__Exercise brief__
Scan the listing below for the word "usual", then copy each line that has it.
Exercise data below:
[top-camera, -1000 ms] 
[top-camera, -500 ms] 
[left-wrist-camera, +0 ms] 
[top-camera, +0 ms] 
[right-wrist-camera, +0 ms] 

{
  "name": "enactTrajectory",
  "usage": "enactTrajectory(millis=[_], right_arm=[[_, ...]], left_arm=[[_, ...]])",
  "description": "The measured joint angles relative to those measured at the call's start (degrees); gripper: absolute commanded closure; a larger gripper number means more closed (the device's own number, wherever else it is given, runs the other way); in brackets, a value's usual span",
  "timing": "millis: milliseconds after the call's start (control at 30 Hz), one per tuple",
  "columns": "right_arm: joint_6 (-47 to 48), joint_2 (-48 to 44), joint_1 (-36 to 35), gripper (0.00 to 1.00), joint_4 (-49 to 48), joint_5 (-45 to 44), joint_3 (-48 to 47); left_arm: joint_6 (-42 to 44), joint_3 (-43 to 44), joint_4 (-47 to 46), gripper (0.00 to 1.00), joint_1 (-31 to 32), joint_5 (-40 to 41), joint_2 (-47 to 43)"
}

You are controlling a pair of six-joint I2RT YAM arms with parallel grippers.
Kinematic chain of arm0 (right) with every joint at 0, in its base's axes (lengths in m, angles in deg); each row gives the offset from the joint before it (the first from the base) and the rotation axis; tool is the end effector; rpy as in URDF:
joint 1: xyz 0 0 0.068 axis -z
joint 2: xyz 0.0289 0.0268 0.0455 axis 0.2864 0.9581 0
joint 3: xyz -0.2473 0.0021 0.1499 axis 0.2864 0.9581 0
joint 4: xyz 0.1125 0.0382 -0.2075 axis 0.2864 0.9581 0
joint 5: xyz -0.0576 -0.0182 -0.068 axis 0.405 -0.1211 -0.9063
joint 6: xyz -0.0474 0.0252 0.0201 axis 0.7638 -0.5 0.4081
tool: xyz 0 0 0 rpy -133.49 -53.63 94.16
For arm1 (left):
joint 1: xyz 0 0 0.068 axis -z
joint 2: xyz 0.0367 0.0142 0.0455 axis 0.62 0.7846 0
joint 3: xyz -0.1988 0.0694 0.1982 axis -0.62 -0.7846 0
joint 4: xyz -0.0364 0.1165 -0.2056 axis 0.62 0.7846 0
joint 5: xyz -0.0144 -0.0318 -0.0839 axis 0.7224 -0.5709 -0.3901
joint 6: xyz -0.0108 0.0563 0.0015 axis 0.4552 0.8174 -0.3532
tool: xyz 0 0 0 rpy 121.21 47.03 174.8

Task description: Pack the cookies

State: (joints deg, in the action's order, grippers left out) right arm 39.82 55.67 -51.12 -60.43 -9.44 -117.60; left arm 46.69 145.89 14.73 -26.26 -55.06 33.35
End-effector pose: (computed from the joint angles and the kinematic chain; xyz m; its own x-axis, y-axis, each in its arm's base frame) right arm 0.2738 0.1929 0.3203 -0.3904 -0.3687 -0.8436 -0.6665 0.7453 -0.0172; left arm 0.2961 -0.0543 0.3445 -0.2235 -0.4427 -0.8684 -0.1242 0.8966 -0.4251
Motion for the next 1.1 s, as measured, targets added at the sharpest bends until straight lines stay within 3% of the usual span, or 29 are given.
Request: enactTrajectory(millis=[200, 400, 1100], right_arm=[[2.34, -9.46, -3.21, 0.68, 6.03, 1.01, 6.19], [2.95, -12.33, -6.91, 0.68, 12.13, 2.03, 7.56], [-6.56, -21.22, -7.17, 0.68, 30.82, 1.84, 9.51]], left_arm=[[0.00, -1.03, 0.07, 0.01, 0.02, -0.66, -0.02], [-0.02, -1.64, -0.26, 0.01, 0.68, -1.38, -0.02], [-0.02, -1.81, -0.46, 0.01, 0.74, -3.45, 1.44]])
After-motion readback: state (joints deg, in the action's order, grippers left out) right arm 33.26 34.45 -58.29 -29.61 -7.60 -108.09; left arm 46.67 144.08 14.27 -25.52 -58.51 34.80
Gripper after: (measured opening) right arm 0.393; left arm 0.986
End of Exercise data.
__Result__
  "description": "The measured joint angles relative to those measured at the call's start (degrees); gripper: absolute commanded closure; a larger gripper number means more closed (the device's own number, wherever else it is given, runs the other way); in brackets, a value's usual span",
Motion for the next 1.1 s, as measured, targets added at the sharpest bends until straight lines stay within 3% of the usual span, or 29 are given.

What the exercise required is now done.